ふと見れば、他のお菓子部が作ったのであろうベリータルトがあちこちに出回っている。穂積も念願のブルーベリーを食べられてどことなくうれしそうだ。吹奏楽部の彼女も、まるで小動物のような可愛らしさでベリータルトを頬張っている。
「あ、じいじにも持っていかないと!」
「こ、このコロッケを作ったのは誰だ!? 先生、コロッケ大好きなんだ。今日の夕飯に持って帰ってもいい?」
「あ、それ私です。こないだ楠くんからもらったじゃがいもで作ってみました!」
あちこちでいろんな料理やお菓子が食べられている。誰もが笑い、誰もが楽しんでいる。
あの料理がおいしいとか、あのお菓子が素敵、だとか。お菓子部の何人かは早くもブルーベリーの使い方を考えているらしい。ジャムにしよう、いやいやスムージーにしようなどといった会話がちらほら聞こえてくる。

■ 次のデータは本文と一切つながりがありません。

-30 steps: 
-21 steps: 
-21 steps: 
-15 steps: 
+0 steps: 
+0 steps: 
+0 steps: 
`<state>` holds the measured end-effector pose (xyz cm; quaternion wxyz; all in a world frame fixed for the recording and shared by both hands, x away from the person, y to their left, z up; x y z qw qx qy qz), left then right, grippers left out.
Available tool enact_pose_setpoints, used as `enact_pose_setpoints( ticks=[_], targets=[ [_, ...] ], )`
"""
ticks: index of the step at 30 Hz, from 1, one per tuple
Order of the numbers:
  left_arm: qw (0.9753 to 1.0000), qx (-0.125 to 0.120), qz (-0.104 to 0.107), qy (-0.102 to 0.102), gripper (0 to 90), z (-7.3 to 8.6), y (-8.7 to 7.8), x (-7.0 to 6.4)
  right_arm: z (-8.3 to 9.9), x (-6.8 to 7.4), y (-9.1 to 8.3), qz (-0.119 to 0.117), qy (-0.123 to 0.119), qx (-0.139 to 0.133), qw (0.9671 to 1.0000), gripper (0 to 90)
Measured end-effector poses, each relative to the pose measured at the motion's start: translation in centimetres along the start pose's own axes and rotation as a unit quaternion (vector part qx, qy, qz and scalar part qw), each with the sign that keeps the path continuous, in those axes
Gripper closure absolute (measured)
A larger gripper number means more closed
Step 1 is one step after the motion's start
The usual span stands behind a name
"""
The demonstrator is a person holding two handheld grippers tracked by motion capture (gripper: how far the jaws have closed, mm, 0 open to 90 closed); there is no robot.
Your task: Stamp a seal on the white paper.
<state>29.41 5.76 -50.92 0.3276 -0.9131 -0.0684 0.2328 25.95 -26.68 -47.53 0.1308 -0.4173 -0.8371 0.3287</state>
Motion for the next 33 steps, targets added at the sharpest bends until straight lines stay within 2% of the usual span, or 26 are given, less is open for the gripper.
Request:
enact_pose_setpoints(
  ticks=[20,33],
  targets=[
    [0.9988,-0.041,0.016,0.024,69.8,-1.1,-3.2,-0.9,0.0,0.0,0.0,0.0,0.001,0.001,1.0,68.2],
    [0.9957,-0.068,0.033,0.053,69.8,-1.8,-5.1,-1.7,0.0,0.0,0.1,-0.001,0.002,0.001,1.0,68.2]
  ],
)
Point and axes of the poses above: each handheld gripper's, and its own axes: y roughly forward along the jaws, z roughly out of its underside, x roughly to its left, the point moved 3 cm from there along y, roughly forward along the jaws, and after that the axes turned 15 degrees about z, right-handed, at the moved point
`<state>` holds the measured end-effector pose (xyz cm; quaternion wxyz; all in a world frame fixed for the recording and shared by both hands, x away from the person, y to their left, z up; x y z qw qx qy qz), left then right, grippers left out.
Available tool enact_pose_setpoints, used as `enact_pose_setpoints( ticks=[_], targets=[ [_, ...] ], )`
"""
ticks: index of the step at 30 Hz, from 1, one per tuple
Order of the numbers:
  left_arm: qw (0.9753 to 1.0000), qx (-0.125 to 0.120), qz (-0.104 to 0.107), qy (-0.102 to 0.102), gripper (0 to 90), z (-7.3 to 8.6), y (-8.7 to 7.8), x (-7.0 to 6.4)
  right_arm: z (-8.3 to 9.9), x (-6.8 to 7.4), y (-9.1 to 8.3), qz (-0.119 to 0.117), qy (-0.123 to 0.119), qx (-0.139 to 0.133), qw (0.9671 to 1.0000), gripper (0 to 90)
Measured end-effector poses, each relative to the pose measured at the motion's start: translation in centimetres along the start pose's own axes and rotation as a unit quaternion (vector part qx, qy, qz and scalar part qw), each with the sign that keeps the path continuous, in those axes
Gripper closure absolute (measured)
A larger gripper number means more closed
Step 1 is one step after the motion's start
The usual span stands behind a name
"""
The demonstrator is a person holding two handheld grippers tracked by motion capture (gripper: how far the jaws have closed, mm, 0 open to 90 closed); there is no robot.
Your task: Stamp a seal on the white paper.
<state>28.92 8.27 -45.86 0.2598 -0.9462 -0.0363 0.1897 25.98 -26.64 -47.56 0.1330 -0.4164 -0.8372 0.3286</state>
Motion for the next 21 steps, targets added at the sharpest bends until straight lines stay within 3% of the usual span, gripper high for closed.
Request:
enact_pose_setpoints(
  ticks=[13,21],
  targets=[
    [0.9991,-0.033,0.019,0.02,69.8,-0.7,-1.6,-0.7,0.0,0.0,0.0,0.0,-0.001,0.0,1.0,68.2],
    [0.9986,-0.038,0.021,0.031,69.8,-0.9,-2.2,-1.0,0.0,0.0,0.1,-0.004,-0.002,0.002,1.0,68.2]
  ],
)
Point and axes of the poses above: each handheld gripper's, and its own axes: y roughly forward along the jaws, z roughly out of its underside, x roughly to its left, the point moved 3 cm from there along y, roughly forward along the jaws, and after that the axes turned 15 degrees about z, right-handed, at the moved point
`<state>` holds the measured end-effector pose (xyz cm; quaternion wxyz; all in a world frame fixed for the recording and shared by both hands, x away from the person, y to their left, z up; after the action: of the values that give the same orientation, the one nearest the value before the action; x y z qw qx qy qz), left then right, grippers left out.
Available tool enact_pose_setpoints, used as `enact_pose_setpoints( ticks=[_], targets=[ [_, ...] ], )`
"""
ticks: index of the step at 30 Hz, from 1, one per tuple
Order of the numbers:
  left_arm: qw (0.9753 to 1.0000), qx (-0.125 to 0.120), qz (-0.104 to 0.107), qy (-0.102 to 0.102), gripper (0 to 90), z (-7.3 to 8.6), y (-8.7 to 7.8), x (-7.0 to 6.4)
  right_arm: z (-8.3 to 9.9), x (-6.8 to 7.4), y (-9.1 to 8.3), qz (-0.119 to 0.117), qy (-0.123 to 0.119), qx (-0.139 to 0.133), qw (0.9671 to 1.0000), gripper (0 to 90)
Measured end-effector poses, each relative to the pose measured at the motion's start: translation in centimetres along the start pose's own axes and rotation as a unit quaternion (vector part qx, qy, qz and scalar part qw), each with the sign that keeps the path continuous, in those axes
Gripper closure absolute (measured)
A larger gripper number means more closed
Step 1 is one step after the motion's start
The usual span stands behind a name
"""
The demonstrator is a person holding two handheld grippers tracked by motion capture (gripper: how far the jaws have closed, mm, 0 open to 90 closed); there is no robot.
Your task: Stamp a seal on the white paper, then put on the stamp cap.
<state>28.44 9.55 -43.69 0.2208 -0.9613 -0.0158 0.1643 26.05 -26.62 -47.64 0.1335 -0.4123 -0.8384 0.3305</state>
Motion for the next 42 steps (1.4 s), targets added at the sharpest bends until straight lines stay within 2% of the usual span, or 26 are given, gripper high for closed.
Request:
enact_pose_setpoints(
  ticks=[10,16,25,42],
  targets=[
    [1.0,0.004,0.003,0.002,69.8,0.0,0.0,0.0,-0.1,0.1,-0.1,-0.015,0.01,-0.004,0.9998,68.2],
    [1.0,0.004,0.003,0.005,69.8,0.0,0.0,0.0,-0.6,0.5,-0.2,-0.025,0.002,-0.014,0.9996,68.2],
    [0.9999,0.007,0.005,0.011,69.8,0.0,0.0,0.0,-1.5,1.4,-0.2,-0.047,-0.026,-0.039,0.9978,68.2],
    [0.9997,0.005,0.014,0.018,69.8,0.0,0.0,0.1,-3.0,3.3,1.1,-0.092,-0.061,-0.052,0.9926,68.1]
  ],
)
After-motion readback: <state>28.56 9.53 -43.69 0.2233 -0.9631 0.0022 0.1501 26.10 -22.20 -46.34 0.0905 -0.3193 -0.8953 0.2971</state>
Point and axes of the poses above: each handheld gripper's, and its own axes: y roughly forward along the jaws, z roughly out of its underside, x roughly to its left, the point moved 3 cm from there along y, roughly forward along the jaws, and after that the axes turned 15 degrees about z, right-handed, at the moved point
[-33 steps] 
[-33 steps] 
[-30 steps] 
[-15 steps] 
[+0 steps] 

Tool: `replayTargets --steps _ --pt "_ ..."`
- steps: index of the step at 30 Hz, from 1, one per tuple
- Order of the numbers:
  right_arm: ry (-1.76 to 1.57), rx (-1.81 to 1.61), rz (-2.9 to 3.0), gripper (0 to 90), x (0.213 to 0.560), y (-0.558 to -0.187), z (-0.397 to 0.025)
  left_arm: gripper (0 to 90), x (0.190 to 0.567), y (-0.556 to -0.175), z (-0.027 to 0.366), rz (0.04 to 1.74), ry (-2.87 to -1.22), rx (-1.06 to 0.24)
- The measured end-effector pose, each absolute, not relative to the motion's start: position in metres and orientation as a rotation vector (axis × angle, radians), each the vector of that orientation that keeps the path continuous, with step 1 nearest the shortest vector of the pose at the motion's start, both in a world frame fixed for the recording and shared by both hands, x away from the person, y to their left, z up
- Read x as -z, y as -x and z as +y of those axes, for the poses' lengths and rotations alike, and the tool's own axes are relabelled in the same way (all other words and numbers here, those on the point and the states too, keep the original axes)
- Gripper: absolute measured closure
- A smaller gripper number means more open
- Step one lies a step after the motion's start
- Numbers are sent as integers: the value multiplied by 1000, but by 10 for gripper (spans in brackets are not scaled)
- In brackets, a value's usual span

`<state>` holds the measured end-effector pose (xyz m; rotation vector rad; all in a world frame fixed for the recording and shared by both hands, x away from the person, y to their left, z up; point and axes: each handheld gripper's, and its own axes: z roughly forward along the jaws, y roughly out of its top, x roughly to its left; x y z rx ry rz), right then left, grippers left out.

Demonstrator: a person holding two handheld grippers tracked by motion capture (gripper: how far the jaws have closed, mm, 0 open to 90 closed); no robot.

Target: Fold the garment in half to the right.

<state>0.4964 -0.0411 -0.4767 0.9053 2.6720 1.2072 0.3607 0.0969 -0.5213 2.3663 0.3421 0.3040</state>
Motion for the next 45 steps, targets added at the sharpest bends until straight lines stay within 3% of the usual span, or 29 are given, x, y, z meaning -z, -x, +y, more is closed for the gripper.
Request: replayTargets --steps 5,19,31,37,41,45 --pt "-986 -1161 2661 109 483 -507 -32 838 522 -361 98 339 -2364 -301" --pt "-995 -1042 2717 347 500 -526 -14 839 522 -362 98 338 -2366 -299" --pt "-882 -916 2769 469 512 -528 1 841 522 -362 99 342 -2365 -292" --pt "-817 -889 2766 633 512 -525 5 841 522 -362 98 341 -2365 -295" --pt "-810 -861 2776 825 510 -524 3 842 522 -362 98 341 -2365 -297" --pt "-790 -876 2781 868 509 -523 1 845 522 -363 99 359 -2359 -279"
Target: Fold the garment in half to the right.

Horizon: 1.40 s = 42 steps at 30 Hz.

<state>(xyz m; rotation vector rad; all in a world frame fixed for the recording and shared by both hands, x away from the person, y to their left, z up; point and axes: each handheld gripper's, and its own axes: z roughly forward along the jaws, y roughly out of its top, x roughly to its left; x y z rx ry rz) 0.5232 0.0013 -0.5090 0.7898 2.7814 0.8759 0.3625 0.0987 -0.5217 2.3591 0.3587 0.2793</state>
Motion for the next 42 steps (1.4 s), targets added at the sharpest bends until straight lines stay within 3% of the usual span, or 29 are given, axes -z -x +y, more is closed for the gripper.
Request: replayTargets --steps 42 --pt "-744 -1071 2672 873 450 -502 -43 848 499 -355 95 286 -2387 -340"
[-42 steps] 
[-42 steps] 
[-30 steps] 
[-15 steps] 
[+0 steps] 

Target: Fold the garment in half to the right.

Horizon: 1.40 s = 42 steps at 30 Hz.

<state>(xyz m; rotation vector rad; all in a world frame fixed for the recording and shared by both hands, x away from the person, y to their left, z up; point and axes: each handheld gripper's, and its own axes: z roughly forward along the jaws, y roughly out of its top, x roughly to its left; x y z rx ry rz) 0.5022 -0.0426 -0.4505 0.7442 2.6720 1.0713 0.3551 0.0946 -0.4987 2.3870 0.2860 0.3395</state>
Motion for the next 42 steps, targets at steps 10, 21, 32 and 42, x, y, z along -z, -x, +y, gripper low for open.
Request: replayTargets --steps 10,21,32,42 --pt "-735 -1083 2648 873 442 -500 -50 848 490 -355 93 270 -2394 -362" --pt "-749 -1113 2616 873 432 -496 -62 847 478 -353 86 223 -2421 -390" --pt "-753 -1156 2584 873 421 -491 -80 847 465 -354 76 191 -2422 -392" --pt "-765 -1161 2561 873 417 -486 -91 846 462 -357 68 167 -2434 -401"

そして、そんな喧騒のなか、調理室のあまり使われない黒板の前にいたおじいちゃんが、パンパンと手を叩いて宣言した。
「ほれほれ、楽しいのはわかるが勉強はちゃんとせんといかんねェ。……鉛筆をもっているのは楠だけじゃないか」
いつのまにやら、みんなが持っていた鉛筆はナイフやフォークになっていた。
20160406 文法、形式を含めた改稿。
必ずいるよね、試験前に鉛筆もたずにノートペラペラめくって高得点とるやつ。
あと英語苦手なんで途中の英文は文法的におかしいかもしれません。